> TASK OBJECTIVE
Every record below should be printed exactly as it appears.

> Records drawn from a dataset
►

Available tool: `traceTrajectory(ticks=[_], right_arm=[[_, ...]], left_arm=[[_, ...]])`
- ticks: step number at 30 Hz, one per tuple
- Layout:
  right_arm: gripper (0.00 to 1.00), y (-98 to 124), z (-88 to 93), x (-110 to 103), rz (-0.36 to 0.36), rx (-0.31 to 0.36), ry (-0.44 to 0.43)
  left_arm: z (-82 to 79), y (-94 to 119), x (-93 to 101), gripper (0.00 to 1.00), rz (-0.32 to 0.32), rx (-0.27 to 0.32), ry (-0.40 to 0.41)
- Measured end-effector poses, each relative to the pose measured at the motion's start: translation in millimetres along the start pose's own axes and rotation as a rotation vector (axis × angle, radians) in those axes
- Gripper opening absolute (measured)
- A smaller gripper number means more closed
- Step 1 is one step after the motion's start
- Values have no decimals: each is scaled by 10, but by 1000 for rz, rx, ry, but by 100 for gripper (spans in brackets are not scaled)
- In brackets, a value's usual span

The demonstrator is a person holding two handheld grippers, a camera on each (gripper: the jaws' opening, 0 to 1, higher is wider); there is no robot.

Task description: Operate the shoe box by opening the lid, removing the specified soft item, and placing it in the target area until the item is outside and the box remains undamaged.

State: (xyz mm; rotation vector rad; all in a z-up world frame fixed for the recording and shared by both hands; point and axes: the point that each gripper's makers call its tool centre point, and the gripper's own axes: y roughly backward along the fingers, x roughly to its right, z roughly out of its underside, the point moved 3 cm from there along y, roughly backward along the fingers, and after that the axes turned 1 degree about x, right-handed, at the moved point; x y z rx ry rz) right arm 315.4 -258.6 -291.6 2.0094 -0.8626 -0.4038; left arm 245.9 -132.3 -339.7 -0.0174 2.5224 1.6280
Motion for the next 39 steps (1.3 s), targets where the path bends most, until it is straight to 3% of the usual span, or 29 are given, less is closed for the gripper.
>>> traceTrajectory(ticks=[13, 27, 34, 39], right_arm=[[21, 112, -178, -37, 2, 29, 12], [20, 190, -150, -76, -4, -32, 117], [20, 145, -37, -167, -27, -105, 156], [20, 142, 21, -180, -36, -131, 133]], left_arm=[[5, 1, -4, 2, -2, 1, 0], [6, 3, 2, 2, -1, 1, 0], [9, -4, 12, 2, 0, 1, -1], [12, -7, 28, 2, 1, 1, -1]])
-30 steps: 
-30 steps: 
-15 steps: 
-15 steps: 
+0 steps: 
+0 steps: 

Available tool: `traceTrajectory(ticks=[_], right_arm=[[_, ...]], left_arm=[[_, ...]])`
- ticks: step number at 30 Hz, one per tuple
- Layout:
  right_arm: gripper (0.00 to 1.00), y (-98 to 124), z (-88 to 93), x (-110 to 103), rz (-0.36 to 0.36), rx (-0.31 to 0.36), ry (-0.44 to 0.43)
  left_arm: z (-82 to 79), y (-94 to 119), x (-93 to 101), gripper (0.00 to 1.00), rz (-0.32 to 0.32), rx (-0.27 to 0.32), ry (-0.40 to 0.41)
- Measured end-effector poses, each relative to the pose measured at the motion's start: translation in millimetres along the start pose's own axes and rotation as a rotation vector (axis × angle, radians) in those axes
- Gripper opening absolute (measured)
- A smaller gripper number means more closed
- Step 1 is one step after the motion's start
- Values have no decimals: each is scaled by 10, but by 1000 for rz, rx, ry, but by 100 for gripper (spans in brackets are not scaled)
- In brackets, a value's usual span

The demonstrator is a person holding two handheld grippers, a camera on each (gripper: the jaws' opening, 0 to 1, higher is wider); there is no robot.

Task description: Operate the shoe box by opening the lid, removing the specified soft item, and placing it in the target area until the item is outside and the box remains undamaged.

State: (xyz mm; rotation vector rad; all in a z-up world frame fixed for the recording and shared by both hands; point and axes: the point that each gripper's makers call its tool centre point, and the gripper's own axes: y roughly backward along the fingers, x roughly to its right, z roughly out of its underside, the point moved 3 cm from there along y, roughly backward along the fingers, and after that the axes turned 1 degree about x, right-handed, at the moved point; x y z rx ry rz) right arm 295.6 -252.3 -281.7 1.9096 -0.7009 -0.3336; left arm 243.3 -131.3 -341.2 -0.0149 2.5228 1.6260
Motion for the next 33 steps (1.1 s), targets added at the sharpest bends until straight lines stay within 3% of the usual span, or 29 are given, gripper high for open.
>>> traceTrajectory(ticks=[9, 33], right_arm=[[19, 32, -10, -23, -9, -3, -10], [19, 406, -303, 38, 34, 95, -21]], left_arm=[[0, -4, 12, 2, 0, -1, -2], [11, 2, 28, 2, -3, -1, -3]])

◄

> FINAL ANSWER
Available tool: `traceTrajectory(ticks=[_], right_arm=[[_, ...]], left_arm=[[_, ...]])`
- ticks: step number at 30 Hz, one per tuple
- Layout:
  right_arm: gripper (0.00 to 1.00), y (-98 to 124), z (-88 to 93), x (-110 to 103), rz (-0.36 to 0.36), rx (-0.31 to 0.36), ry (-0.44 to 0.43)
  left_arm: z (-82 to 79), y (-94 to 119), x (-93 to 101), gripper (0.00 to 1.00), rz (-0.32 to 0.32), rx (-0.27 to 0.32), ry (-0.40 to 0.41)
- Measured end-effector poses, each relative to the pose measured at the motion's start: translation in millimetres along the start pose's own axes and rotation as a rotation vector (axis × angle, radians) in those axes
- Gripper opening absolute (measured)
- A smaller gripper number means more closed
- Step 1 is one step after the motion's start
- Values have no decimals: each is scaled by 10, but by 1000 for rz, rx, ry, but by 100 for gripper (spans in brackets are not scaled)
- In brackets, a value's usual span

The demonstrator is a person holding two handheld grippers, a camera on each (gripper: the jaws' opening, 0 to 1, higher is wider); there is no robot.

Task description: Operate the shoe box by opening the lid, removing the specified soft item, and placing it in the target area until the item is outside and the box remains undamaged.

State: (xyz mm; rotation vector rad; all in a z-up world frame fixed for the recording and shared by both hands; point and axes: the point that each gripper's makers call its tool centre point, and the gripper's own axes: y roughly backward along the fingers, x roughly to its right, z roughly out of its underside, the point moved 3 cm from there along y, roughly backward along the fingers, and after that the axes turned 1 degree about x, right-handed, at the moved point; x y z rx ry rz) right arm 315.4 -258.6 -291.6 2.0094 -0.8626 -0.4038; left arm 245.9 -132.3 -339.7 -0.0174 2.5224 1.6280
Motion for the next 39 steps (1.3 s), targets where the path bends most, until it is straight to 3% of the usual span, or 29 are given, less is closed for the gripper.
>>> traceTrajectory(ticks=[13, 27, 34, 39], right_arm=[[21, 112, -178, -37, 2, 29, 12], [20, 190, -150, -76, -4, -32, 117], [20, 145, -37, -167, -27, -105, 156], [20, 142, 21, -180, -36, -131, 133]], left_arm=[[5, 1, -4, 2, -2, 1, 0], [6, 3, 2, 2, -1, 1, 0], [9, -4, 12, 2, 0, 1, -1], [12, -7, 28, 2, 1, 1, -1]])
-30 steps: 
-30 steps: 
-15 steps: 
-15 steps: 
+0 steps: 
+0 steps: 

Available tool: `traceTrajectory(ticks=[_], right_arm=[[_, ...]], left_arm=[[_, ...]])`
- ticks: step number at 30 Hz, one per tuple
- Layout:
  right_arm: gripper (0.00 to 1.00), y (-98 to 124), z (-88 to 93), x (-110 to 103), rz (-0.36 to 0.36), rx (-0.31 to 0.36), ry (-0.44 to 0.43)
  left_arm: z (-82 to 79), y (-94 to 119), x (-93 to 101), gripper (0.00 to 1.00), rz (-0.32 to 0.32), rx (-0.27 to 0.32), ry (-0.40 to 0.41)
- Measured end-effector poses, each relative to the pose measured at the motion's start: translation in millimetres along the start pose's own axes and rotation as a rotation vector (axis × angle, radians) in those axes
- Gripper opening absolute (measured)
- A smaller gripper number means more closed
- Step 1 is one step after the motion's start
- Values have no decimals: each is scaled by 10, but by 1000 for rz, rx, ry, but by 100 for gripper (spans in brackets are not scaled)
- In brackets, a value's usual span

The demonstrator is a person holding two handheld grippers, a camera on each (gripper: the jaws' opening, 0 to 1, higher is wider); there is no robot.

Task description: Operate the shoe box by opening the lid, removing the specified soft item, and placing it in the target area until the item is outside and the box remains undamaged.

State: (xyz mm; rotation vector rad; all in a z-up world frame fixed for the recording and shared by both hands; point and axes: the point that each gripper's makers call its tool centre point, and the gripper's own axes: y roughly backward along the fingers, x roughly to its right, z roughly out of its underside, the point moved 3 cm from there along y, roughly backward along the fingers, and after that the axes turned 1 degree about x, right-handed, at the moved point; x y z rx ry rz) right arm 295.6 -252.3 -281.7 1.9096 -0.7009 -0.3336; left arm 243.3 -131.3 -341.2 -0.0149 2.5228 1.6260
Motion for the next 33 steps (1.1 s), targets added at the sharpest bends until straight lines stay within 3% of the usual span, or 29 are given, gripper high for open.
>>> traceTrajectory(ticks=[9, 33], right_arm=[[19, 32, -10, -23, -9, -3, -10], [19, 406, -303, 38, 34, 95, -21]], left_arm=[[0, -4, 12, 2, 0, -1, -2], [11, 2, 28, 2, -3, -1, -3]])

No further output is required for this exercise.